Myth: People With Schizophrenia Are Violent
It would be nice if it were so easy to predict violence, but this idea — although widespread — is simply incorrect. According to those who work with mental illness, people with schizophrenia are much more likely to withdraw into social isolation when their disease asserts itself than they are to lash out. Some people with schizophrenia have violent outbursts, it’s true; but evidence shows that it’s often those who also abuse drugs and alcohol who become violent. Sadly, violence against oneself is common in schizophrenia; as many as 10 percent of those with schizophrenia die by suicide. So it may be more important to be alert for suicidal thoughts than violent ones.
Myth: Schizophrenia Treatment Requires Hospitalization
When someone’s having an acute episode and may pose a danger (to themselves or others) or needs to be kept stable while medications are adjusted, inpatient treatment in a psychiatric hospital is necessary. But this isn’t the case most of the time for most people with schizophrenia. Outpatient treatment is the norm now for the majority of people with schizophrenia, many of whom live independently.

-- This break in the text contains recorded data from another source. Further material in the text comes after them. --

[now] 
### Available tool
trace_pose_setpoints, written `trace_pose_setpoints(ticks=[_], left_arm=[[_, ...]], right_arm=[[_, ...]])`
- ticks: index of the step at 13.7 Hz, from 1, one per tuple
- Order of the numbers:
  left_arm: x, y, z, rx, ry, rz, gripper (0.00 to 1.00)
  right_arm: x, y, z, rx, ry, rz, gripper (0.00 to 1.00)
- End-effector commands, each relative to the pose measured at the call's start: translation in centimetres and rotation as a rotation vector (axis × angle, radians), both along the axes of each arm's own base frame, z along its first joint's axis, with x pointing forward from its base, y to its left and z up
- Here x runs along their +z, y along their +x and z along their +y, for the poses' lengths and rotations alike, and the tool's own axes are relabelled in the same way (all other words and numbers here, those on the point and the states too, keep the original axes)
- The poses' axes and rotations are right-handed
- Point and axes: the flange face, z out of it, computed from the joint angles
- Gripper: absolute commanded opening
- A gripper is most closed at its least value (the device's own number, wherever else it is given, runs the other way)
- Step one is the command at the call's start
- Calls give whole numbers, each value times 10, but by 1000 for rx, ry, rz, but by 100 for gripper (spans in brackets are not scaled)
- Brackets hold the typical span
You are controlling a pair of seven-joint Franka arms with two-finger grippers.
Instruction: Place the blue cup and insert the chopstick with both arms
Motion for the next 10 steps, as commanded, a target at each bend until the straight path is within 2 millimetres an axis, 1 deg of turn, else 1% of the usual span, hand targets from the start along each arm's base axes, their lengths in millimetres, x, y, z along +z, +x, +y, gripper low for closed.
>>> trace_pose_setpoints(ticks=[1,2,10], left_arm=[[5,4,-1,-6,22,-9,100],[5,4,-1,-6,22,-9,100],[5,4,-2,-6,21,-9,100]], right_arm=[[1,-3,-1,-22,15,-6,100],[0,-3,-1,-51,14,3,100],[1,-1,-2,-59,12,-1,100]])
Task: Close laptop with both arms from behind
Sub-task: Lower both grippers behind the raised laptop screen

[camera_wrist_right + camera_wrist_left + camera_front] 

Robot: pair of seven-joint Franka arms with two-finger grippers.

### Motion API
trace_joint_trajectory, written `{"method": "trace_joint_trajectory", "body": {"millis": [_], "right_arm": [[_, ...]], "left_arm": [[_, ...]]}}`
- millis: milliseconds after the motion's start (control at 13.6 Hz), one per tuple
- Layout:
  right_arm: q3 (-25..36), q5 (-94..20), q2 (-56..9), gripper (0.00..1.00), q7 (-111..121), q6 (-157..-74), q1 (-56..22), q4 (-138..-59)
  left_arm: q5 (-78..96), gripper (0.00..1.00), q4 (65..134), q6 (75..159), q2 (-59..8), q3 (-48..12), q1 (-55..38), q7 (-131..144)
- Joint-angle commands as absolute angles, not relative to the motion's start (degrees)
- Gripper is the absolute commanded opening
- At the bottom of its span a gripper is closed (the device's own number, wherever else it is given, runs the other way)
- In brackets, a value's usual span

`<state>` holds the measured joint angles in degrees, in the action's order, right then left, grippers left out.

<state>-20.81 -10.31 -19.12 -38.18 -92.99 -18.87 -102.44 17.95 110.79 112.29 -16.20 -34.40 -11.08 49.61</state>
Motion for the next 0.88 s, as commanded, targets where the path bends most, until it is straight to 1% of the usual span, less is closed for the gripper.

Myth: The Medications That Treat Schizophrenia Stop Working Over Time
This is probably one of the most destructive misconceptions about schizophrenia, because it implies — very discouragingly — that even successful treatment is only temporary. The truth is that using medication to treat psychiatric illness is always a trial-and-error effort, and medications and dosages have to be adjusted frequently to compensate for changes in people’s body chemistry, lifestyle, diet, age, and many other factors.
Happily, there are many different medications used to treat schizophrenia, and more are being identified all the time; 15 new medications are currently in government clinical trials. There are also new delivery methods, such as injections for people who can’t be relied on to stick to a drug regimen.
Myth: People With Schizophrenia Can Never Recover
This was once the conclusion of society, who locked away those who were “crazy” or delusional for the rest of their lives. Today, according to the research on schizophrenia, it’s only one subgroup of patients who don’t recover even with treatment. For the majority, if schizophrenia is diagnosed quickly and treated aggressively, there’s a good prognosis for being able to live comfortably in society. And a 26-year study published in Current Directions in Psychological Science in 2010 found that a significant number of people with schizophrenia do experience full recovery, some of them without treatment.